## EXERCISE:
Lines before the one containing "<point>460,200</point>" are excluded; print that line and every line after it through the end of the material below, exactly.

## DATA SECTION:

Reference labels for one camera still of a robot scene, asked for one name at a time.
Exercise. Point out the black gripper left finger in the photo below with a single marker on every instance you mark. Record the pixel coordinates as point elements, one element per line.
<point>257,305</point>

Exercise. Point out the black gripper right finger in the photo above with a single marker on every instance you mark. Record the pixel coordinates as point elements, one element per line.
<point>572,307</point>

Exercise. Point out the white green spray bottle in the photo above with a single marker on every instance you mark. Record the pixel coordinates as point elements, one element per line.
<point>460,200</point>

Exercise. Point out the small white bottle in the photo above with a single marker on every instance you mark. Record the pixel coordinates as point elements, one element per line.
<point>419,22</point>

## SOLUTION TO THIS PROBLEM:
<point>460,200</point>

Exercise. Point out the small white bottle in the photo above with a single marker on every instance you mark. Record the pixel coordinates as point elements, one element per line.
<point>419,22</point>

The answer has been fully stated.